The man who represented Brazil in Washington for the last three years is very critical of the way that country is conducting its foreign policy. In an interview to Veja magazine, published this past weekend, former ambassador Roberto Abdenur, 64, says that a short-sighted group filled with anti-Americanism is controlling foreign policy in Brazil.
He also charges them with using ideological indoctrination in a way that not even the military dictatorship in the 1960s and 1970s has done.Â
Abdenur was forced to leave his post in Washington despite his decades-long friendship with Brazilian Foreign Minister Celso Amorim. Upon his return to Brazil he opted to go into retirement as a way of protest.

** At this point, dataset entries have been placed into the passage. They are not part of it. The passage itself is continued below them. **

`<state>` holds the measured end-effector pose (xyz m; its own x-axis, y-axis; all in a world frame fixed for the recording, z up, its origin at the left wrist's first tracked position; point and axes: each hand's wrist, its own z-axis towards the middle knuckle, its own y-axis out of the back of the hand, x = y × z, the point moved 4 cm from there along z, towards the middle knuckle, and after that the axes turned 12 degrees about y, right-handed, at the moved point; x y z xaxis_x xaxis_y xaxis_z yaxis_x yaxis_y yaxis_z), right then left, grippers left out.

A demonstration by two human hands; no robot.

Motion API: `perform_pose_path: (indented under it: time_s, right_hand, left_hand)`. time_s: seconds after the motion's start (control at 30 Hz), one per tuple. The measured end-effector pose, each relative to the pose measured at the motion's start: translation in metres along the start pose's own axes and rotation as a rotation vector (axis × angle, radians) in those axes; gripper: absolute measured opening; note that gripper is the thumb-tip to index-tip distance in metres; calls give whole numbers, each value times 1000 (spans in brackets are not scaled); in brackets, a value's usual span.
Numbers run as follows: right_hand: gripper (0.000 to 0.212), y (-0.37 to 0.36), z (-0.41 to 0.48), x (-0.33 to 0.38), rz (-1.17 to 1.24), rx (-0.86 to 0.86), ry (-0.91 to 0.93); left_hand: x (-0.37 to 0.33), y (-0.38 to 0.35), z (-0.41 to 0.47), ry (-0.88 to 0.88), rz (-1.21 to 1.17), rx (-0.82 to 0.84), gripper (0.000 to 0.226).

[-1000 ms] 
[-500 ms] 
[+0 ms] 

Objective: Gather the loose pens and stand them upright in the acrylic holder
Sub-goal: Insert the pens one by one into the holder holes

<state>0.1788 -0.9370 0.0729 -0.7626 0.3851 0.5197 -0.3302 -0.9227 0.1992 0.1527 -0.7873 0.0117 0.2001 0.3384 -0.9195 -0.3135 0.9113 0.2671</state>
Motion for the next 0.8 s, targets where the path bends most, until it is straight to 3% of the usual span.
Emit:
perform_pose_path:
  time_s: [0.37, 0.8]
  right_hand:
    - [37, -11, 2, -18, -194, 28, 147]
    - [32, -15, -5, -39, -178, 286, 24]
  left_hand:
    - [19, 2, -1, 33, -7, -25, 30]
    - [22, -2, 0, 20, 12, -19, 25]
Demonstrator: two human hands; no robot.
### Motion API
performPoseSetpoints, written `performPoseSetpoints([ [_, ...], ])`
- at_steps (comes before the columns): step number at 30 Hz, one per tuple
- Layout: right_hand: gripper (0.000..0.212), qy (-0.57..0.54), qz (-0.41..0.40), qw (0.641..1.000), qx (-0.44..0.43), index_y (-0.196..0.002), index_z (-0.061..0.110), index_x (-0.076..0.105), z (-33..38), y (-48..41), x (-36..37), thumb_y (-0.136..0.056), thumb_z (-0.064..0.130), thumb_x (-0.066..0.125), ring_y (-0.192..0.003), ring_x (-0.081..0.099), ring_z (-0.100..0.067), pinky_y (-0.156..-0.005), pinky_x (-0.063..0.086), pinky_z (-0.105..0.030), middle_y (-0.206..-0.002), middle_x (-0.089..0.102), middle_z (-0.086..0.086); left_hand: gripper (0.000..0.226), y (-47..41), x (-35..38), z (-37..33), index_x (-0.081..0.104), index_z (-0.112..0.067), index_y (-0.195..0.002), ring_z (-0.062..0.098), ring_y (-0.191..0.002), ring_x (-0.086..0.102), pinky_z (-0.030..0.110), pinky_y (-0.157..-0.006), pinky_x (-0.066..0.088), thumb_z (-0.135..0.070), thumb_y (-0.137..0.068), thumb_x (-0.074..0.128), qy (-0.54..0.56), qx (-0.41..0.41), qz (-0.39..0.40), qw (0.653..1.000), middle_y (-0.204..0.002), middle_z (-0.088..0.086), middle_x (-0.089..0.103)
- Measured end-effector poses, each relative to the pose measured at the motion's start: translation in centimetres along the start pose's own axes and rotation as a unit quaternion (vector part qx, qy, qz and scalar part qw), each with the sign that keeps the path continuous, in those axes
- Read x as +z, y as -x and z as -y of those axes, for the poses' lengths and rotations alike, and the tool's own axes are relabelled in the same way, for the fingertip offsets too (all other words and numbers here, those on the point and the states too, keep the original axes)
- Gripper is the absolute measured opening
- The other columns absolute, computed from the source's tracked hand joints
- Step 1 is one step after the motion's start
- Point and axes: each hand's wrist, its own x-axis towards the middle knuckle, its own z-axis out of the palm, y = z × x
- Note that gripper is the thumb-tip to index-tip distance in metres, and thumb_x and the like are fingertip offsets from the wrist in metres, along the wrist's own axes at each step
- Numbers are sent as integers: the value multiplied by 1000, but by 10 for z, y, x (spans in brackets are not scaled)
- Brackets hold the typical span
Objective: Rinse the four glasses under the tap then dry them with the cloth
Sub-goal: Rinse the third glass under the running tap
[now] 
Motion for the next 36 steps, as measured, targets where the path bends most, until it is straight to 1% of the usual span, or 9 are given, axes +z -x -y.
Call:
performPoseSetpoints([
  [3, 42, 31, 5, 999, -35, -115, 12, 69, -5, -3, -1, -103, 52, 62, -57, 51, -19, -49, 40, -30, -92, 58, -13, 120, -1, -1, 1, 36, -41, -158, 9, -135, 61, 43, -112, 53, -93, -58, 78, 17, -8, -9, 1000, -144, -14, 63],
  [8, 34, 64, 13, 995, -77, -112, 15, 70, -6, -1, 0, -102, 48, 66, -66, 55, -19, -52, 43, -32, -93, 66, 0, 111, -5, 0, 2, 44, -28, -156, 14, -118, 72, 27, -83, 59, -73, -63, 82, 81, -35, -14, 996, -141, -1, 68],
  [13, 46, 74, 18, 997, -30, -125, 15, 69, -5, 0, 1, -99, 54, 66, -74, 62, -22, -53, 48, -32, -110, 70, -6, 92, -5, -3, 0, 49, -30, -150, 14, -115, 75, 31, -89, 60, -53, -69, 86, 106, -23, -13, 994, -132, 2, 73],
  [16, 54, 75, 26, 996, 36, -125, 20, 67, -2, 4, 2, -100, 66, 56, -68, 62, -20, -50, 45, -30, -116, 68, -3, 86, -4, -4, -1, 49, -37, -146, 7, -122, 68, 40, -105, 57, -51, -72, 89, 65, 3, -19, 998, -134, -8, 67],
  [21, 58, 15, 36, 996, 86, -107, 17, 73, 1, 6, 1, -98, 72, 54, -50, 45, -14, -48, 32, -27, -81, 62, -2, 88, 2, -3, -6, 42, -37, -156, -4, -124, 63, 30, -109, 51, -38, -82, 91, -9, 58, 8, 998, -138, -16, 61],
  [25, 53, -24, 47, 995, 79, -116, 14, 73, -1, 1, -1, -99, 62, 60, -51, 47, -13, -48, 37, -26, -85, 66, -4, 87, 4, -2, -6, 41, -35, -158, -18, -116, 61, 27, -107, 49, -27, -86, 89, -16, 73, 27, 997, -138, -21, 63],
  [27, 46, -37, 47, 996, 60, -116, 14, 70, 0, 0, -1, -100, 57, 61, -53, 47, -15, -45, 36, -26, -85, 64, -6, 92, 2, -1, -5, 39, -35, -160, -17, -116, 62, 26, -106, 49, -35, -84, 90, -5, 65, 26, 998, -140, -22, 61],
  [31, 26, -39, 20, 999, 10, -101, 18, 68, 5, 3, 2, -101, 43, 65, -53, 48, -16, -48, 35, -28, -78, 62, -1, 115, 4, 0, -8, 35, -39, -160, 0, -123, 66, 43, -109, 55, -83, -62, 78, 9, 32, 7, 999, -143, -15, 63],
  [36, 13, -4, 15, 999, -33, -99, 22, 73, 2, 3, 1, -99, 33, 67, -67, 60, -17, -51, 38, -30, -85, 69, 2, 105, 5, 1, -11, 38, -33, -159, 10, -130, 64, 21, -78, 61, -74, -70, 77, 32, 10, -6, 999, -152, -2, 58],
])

According to reports in the Brazilian press, the ex-ambassador has been snubbed since openly criticizing Brazil's decision to recognize China as a market economy. Amorim gave him a chance to recant but Abdenur preferred to maintain his principles. The old friendship is gone now.
"There is a very strong ideological element present in Brazil's foreign policy," Abdenur told Veja. "The South-South idea as the dominant axis shows a backward anti-Americanism. This has been showing inside the Itamaraty (the Foreign Ministry) in several ways. There has been an indoctrination.
"Veteran diplomats, not only the young ones, have been forced to read some texts when they arrive or leave Brasília. Books with this ideological posture's bias. This is something irksome. You don't need a dean of discipline at the Itamaraty."
According to the retired ambassador his ex colleagues in the Foreign Ministry feel that Brazilian diplomats nowadays only get promoted when they are attuned with certain political and ideological line and not due to their capacity or skills. He also charges that there is no respect for plurality of opinions.Â
He recalled that the military during their reign, adopted a simplistic foreign policy based in a blind anti-communism, which was imposed by force. In contrast to what is happening now, however, diplomats during the dictatorship were never indoctrinated and were not forced to adhere to that ideology. Since president General Geisel, he says, until the end of the Fernando Henrique Cardoso's administration the ideological pressure had disappeared.
Abdenur, however, praised Brazil for starting a partnership with India, Japan and Germany eyeing a permanent seat at the UN's Security Council. He also applauded the country's leadership role in the G20 and the Doha Round negotiations as well as the Brazilian effort to open new trade fronts with Africa, Southeast Asia and the Arab countries.  Â
For the ex-ambassador, Venezuelan president Hugo Chávez is a threat to democracy in Venezuela. "There is a basic difference between Evo Morales and Hugo Chávez," he comments. "Morales comes from a humble background, he is a peasant leader who became President. Hardly comparing, a similar trajectory of president Lula. Chávez, on the other hand, parachuted into office, tried a coup and then got to power by the democratic way. Unfortunately, he is destroying democracy in Venezuela."
As for the Brasília-Washington relations, Abdenur reserves praise for President Lula: "It can seem paradoxical, but the relationship between Brazil and the United States prospered significantly in the last few years. Thanks to a person who has a lot of authority in the Brazilian government, a person with extreme pragmatism and lucidity, who is the president Lula.
"He doesn't hide his displeasure with some things that the Bush administration has been doing, particularly in Iraq. But Lula knows that a better relation with the United States is of interest to Brazil. When I took over the embassy, he told me: "Roberto, I want to leave as a legacy for the future even sounder and wider foundations in the relation between both countries."
Abdenur would like to see Brazil getting closer to the US: "Brazil is, at best, failing to get all the money it could get. The American market is approaching the 2-trillion-dollars mark. It would be vital for Brazil to have preferential advantages of partnership with the United States. I'm not saying we should have signed the FTAA at any rate, but we should have kept on negotiating.Â
"We have been stalled for 10 years with 1.4% of the American market. Twenty years ago, our participation was 2.2%. I regret that the only facet of the Brazil-United States relation in which there was no progress was trade. The resources allocated for trade promotion in the United States by the Brazilian government were negligible."
As for China, he would like Brazil to see that country more as a competitor than as a partner: "We cannot have a romantic vision of that China of the past, poor, backward, full of peasants, isolated from the world. China gave an extraordinary jump and today is a power. It has a 1.8-trillion-dollars foreign trade, eight times that of Brazil.
"We have to update the vision of China… When we create myths and want to give the impression that China is our allied, that we lead the country, this is pure nonsense. China today seeks capitalism, globalization, the market."